Provided material:
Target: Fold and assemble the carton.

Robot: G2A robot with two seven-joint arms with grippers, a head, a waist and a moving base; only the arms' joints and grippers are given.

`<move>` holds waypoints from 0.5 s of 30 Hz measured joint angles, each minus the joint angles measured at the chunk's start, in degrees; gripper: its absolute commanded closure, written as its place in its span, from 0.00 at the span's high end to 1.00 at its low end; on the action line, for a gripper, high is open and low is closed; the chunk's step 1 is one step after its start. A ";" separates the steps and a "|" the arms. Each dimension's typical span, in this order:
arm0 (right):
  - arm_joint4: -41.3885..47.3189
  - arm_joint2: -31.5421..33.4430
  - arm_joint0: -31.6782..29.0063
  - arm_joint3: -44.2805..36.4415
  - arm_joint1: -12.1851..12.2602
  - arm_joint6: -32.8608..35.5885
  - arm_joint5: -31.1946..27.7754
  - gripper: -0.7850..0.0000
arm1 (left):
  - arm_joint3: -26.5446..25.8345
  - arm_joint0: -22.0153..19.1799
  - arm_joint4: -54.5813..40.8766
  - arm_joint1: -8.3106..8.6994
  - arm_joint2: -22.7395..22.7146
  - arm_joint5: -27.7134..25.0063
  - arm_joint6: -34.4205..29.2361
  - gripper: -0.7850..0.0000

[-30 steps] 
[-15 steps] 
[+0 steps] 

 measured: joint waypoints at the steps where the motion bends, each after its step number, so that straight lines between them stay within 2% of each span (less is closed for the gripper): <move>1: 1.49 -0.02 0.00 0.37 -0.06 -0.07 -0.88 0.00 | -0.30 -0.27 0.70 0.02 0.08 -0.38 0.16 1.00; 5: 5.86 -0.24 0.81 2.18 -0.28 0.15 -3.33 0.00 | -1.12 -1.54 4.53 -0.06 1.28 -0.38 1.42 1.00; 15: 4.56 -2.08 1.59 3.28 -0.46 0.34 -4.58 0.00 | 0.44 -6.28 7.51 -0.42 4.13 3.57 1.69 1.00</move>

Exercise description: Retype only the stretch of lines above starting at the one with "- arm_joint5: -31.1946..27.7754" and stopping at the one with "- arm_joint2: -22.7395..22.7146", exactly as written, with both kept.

Worked solution:
  - arm_joint5: -31.1946..27.7754
  - gripper: -0.7850..0.0000
arm1 (left):
  - arm_joint3: -26.5446..25.8345
  - arm_joint0: -22.0153..19.1799
  - arm_joint4: -54.5813..40.8766
  - arm_joint1: -8.3106..8.6994
  - arm_joint2: -22.7395..22.7146

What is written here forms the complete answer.